Dipeptidyl peptidase-like proteins (DPLs) and Kv-channel-interacting proteins (KChIPs) join Kv4 pore-forming subunits to form multi-protein complexes that underlie subthreshold A-type currents (ISA) in neuronal somatodendritic compartments. Here, we characterize the functional effects and brain distributions of N-terminal variants belonging to the DPL dipeptidyl peptidase 10 (DPP10). In the Kv4.2 + KChIP3 + DPP10 channel complex, all DPP10 variants accelerate channel gating kinetics; however, the splice variant DPP10a produces uniquely fast inactivation kinetics that accelerates with increasing depolarization. This DPP10a-specific inactivation dominates in co-expression studies with KChIP4a and other DPP10 isoforms. Real-time qRT-PCR and in situ hybridization analyses reveal differential expression of DPP10 variants in rat brain. DPP10a transcripts are prominently expressed in the cortex, whereas DPP10c and DPP10d mRNAs exhibit more diffuse distributions. Our results suggest that DPP10a underlies rapid inactivation of cortical ISA, and the regulation of isoform expression may contribute to the variable inactivation properties of ISA across different brain regions.

Introduction

Subthreshold transient K+ current (ISA) influences neuronal excitability and firing properties. The loss or reduction of ISA may contribute to increased excitability and susceptibility to induction and expression of epileptiform activity (Castro et al., 2001, Bernard et al., 2004). Localized to the somatodendritic compartments, ISA activity is also responsible for coordinating synaptic signal integration, controlling back-propagating action potentials and regulating long-term potentiation (Hoffman et al., 1997, Schoppa and Westbrook, 1999, Johnston et al., 2000, Watanabe et al., 2002).

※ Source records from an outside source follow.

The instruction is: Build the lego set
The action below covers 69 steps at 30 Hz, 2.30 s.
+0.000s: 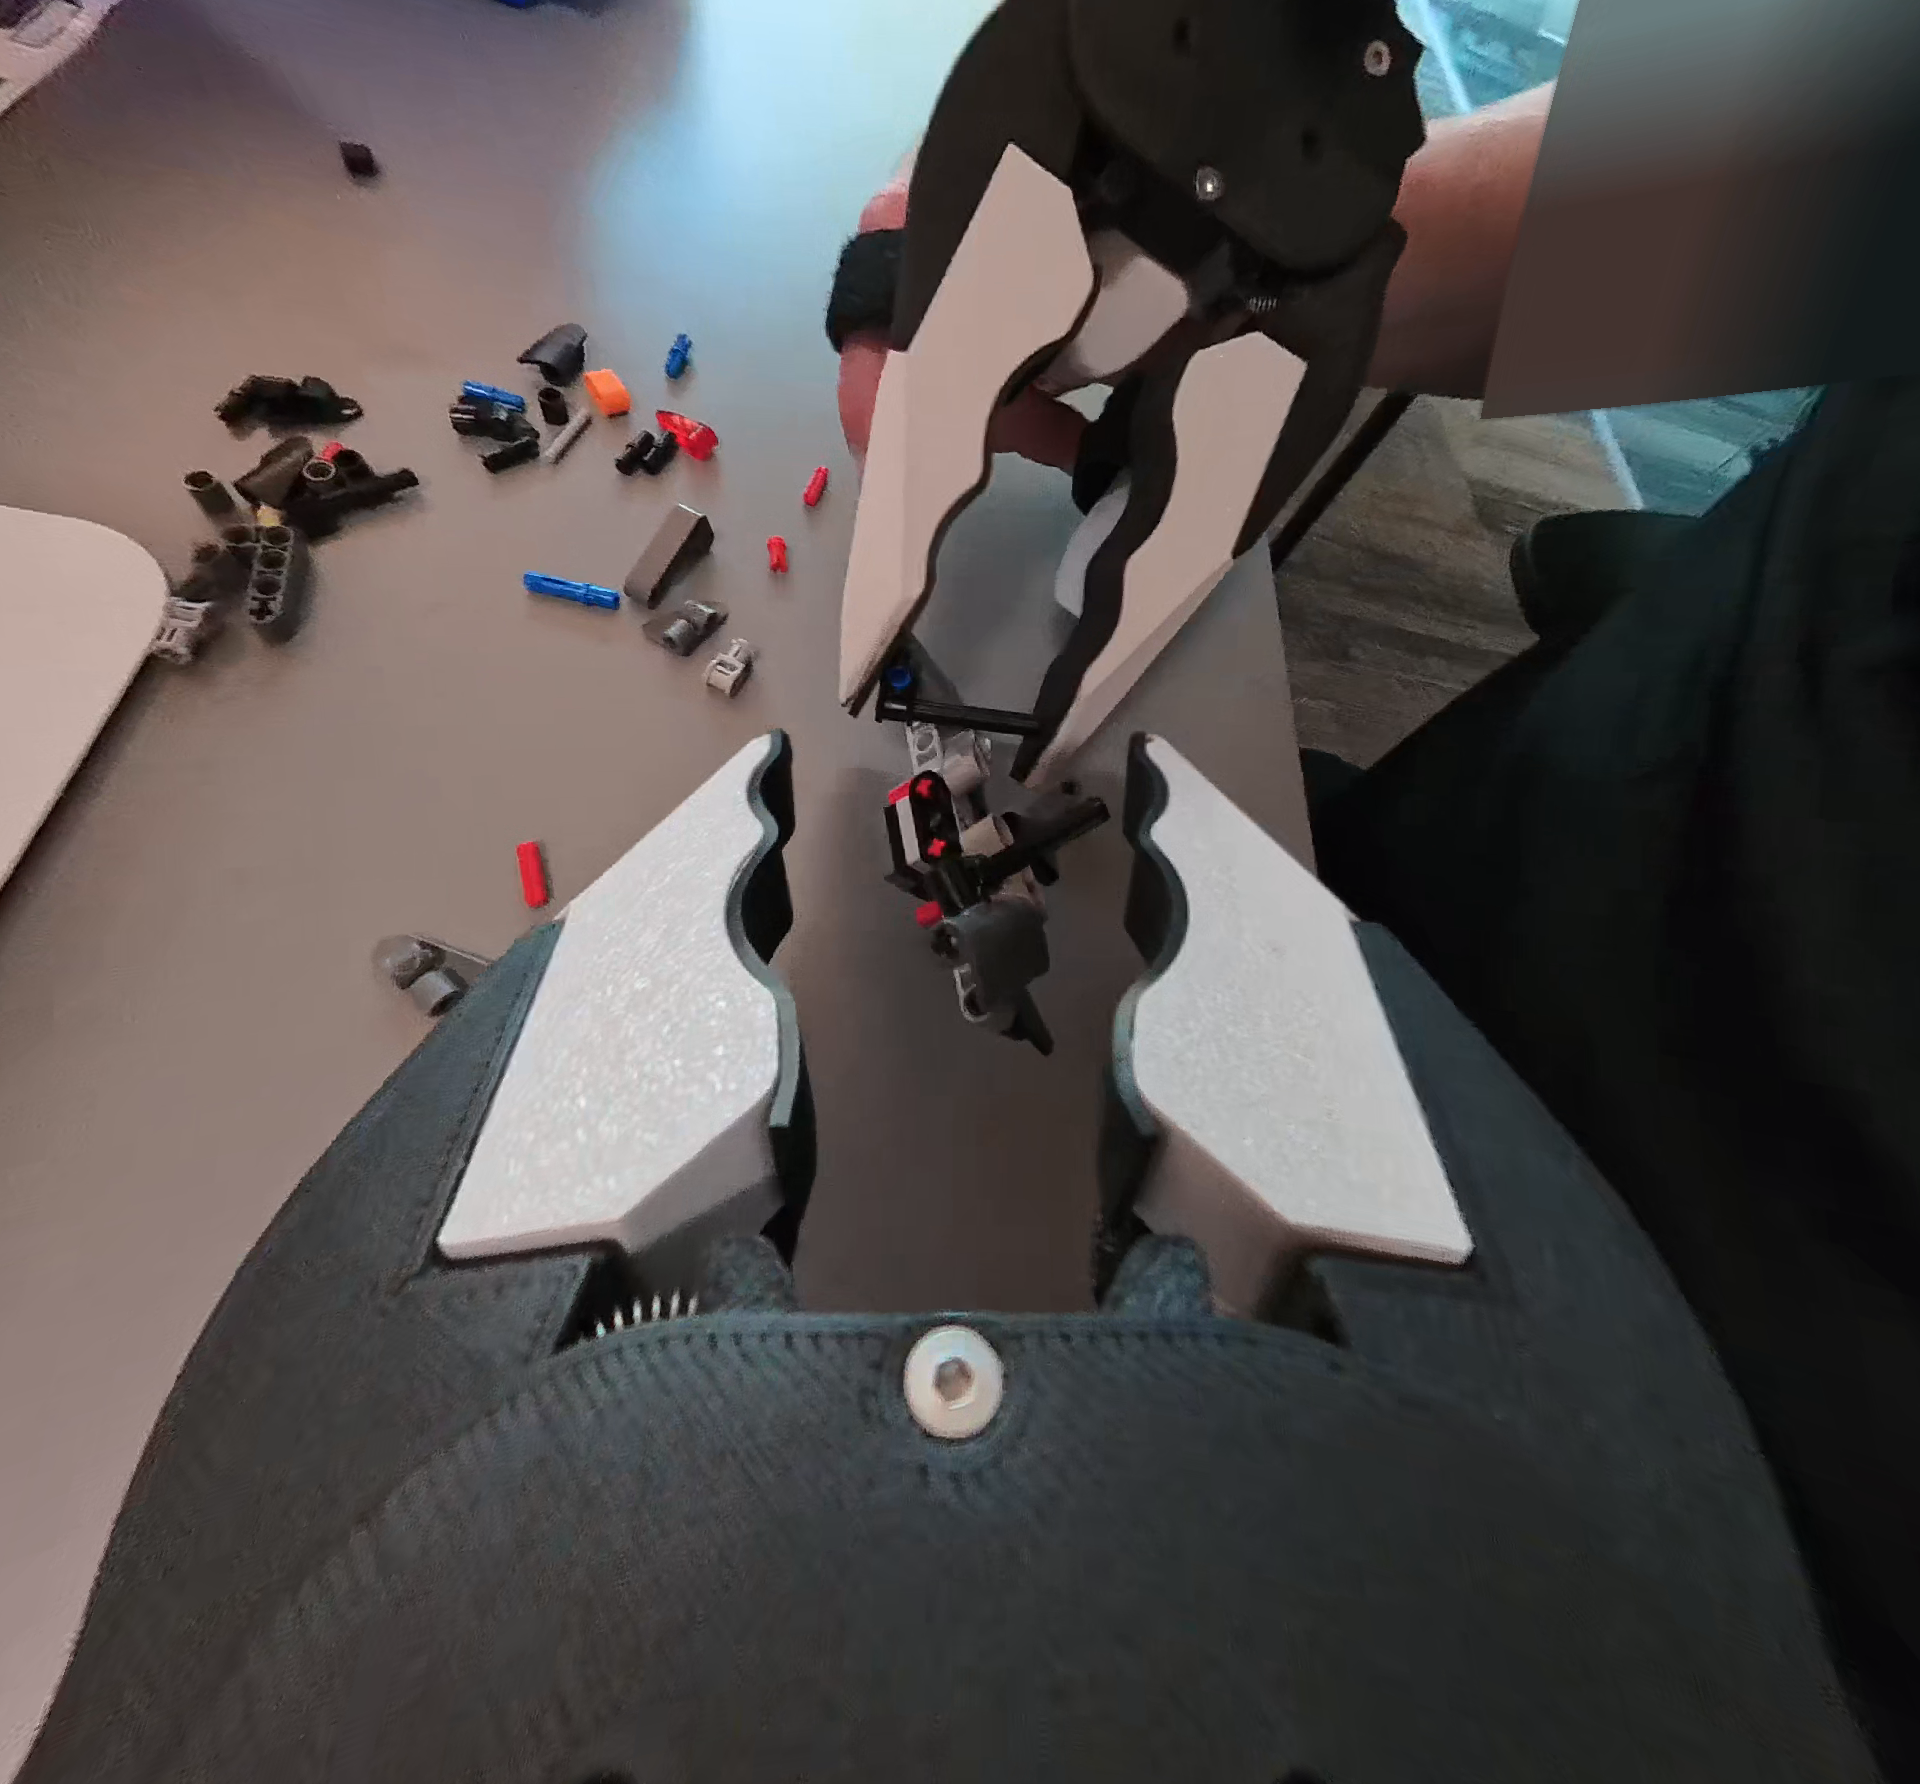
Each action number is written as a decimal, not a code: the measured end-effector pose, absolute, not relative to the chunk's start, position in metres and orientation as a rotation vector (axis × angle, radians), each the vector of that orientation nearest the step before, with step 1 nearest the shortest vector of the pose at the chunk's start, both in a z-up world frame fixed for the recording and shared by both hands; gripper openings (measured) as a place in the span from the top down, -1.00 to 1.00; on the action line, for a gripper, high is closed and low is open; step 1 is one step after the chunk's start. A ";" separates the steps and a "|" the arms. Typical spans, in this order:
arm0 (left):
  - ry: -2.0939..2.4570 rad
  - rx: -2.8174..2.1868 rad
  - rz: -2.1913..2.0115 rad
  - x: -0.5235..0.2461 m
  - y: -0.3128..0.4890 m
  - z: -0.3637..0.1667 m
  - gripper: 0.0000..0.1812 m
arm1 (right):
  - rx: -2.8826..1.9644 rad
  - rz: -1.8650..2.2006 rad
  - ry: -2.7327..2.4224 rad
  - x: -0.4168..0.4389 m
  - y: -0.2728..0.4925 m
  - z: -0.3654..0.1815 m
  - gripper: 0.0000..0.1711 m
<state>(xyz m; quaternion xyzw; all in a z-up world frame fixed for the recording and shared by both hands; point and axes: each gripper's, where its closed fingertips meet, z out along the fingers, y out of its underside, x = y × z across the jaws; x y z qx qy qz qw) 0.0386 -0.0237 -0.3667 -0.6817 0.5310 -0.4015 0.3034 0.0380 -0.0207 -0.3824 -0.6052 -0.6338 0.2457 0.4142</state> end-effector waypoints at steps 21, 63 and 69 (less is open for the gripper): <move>1.445 -1.845 -1.007 0.056 -0.032 -0.401 0.41 | -1.596 0.818 -1.600 0.038 -0.027 -0.402 0.60; 1.500 -1.637 -0.450 0.058 -0.030 -0.408 0.71 | -2.261 0.912 -1.588 0.055 -0.033 -0.409 0.45; 1.509 -1.587 -0.409 0.059 -0.033 -0.406 0.71 | -2.208 0.821 -1.683 0.056 -0.036 -0.409 0.47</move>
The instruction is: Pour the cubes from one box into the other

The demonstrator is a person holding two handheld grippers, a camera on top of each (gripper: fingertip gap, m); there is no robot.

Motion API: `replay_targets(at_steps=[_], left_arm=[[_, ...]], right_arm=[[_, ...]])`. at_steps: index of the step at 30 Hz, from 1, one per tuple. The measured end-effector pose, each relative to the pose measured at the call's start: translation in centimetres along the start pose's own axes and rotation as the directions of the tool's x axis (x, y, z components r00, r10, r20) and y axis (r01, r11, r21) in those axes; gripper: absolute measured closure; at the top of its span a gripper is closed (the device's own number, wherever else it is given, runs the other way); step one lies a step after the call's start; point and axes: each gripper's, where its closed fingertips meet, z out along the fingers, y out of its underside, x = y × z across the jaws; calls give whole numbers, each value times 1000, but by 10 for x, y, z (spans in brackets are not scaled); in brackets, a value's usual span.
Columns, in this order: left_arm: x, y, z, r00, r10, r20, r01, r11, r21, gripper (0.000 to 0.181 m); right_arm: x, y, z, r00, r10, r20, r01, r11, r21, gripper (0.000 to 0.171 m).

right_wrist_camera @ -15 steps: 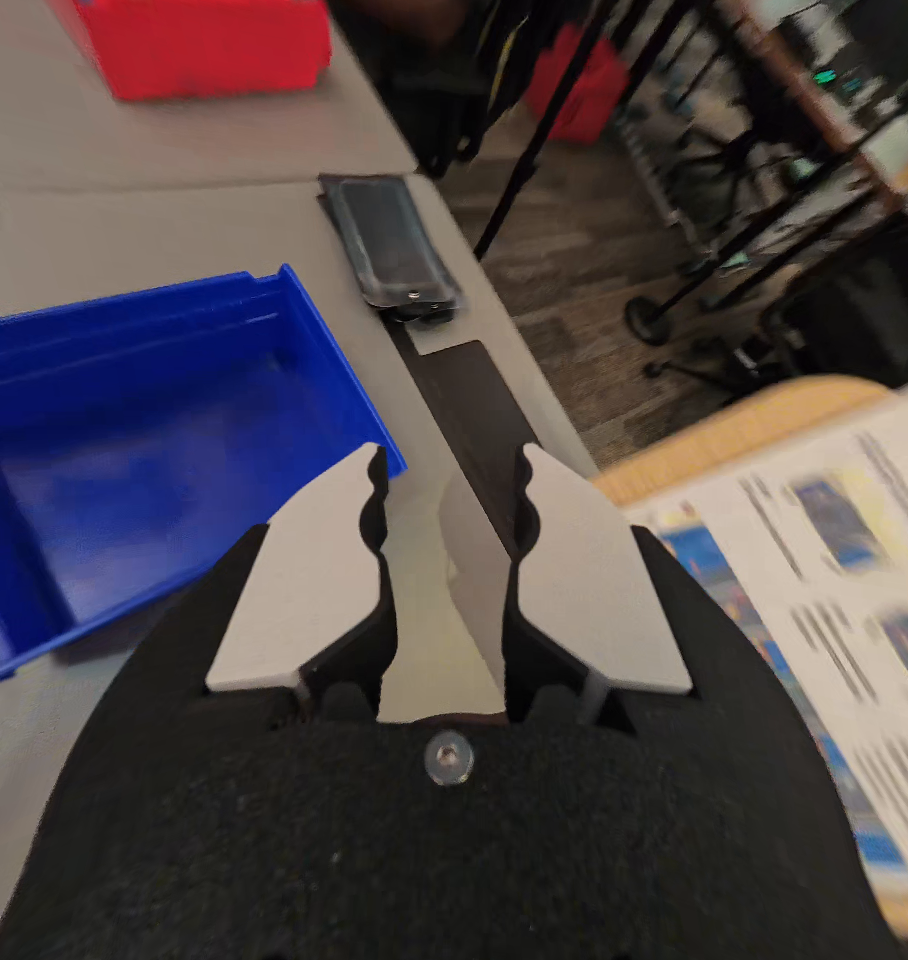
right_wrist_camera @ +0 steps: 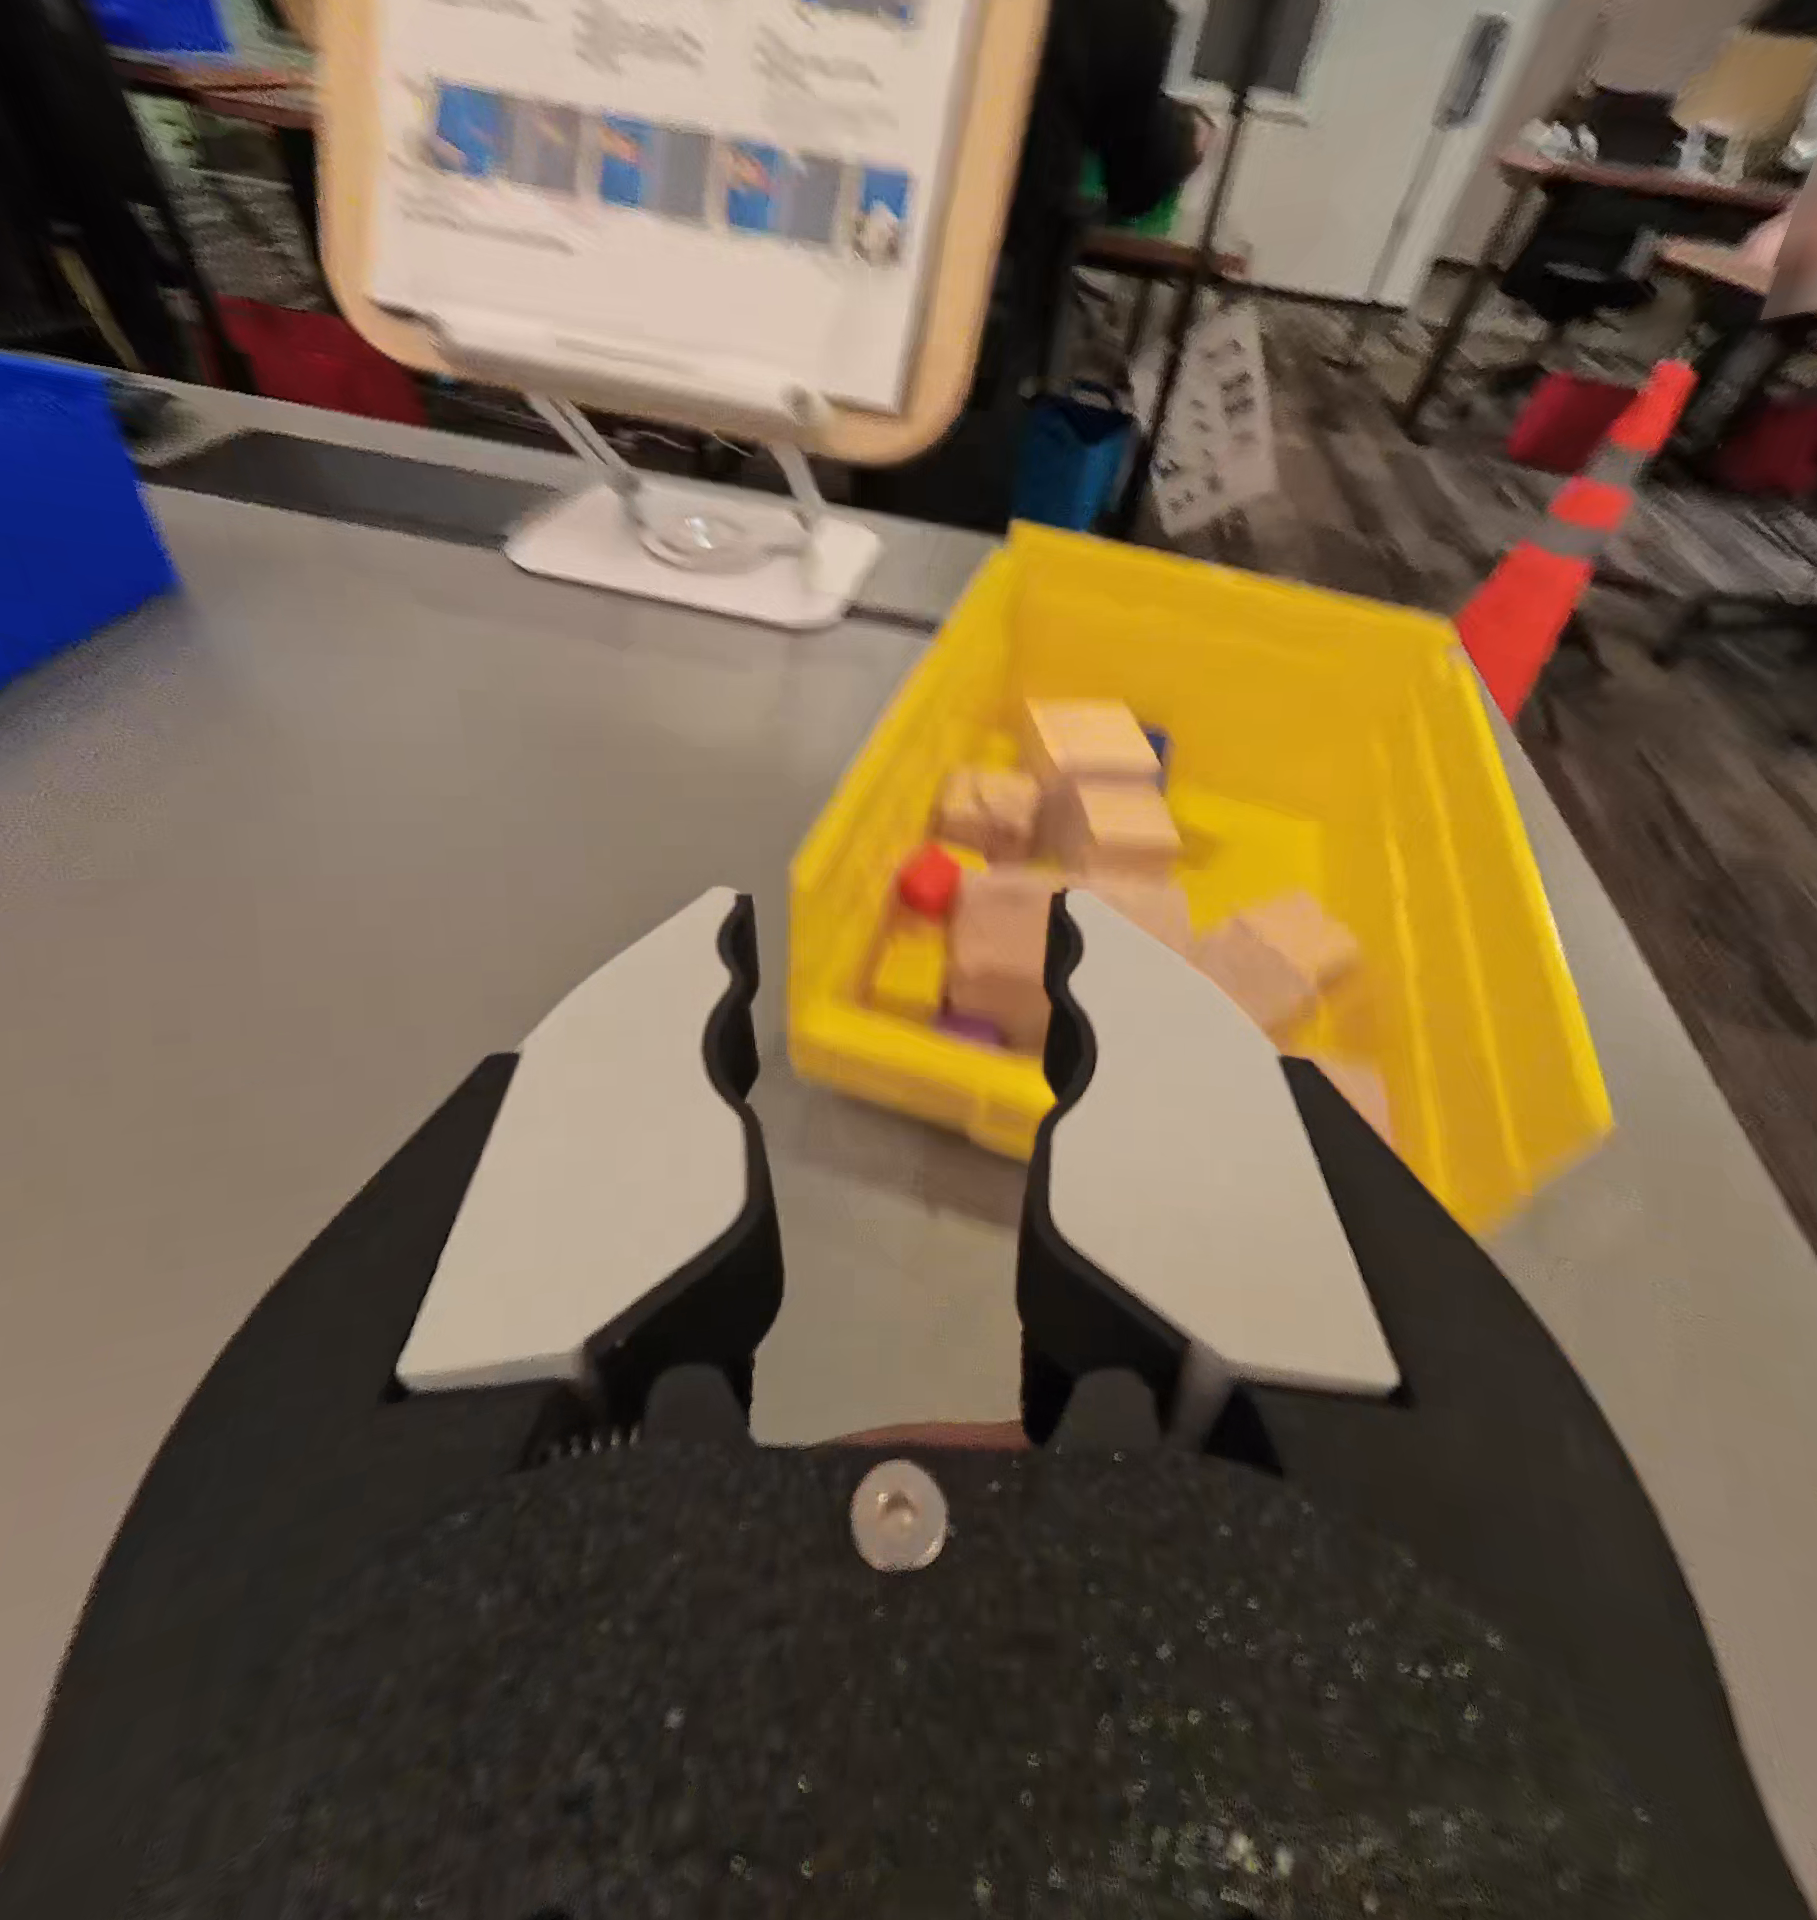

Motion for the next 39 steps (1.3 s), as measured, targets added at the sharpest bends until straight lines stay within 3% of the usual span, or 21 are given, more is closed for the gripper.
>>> replay_targets(at_steps=[3,6,11,14,39], left_arm=[[-3,28,-24,991,86,101,-90,995,31,123],[0,56,-38,989,79,123,-83,996,33,123],[17,70,-27,997,47,57,-45,998,-38,117],[14,71,-21,990,111,83,-108,993,-42,117],[21,74,-15,996,74,40,-71,995,-68,120]], right_arm=[[26,54,-30,994,54,-91,-57,998,-32,119],[42,73,-42,987,44,-155,-52,997,-53,118],[51,79,-40,978,129,-164,-135,991,-21,118],[58,88,-41,978,86,-190,-99,993,-61,117],[58,91,-44,981,72,-182,-86,994,-72,117]])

The physiological function of ISA depends on its unique kinetic properties, including rapid inactivation, rapid activation and inactivation in the subthreshold range of membrane potentials and rapid recovery from inactivation at hyperpolarized potentials. These properties can vary significantly between ISA of different neuronal populations (reviewed by Jerng et al., 2004b). For example, at + 50 mV ISA of hippocampal CA1 and CA3 pyramidal neurons inactivate with a time constant of 26–34 ms, whereas ISA of cortical pyramidal neurons inactivate with a time constant of 7–8 ms (Hoffman et al., 1997, Martina et al., 1998, Lien et al., 2002, Klee et al., 1995, Banks et al., 1996, Bekkers, 2000, Korngreen and Sakmann, 2000). Moreover, in hippocampal CA1 and CA3 pyramidal neurons but not in cortical pyramidal neurons, ISA displays an unusual voltage dependence where the inactivation kinetics slow with increasing depolarization. Possible explanations for the variability of ISA properties include differences in (1) protein composition of the ISA channel, (2) enzymatic modifications of the proteins involved and (3) intracellular environment.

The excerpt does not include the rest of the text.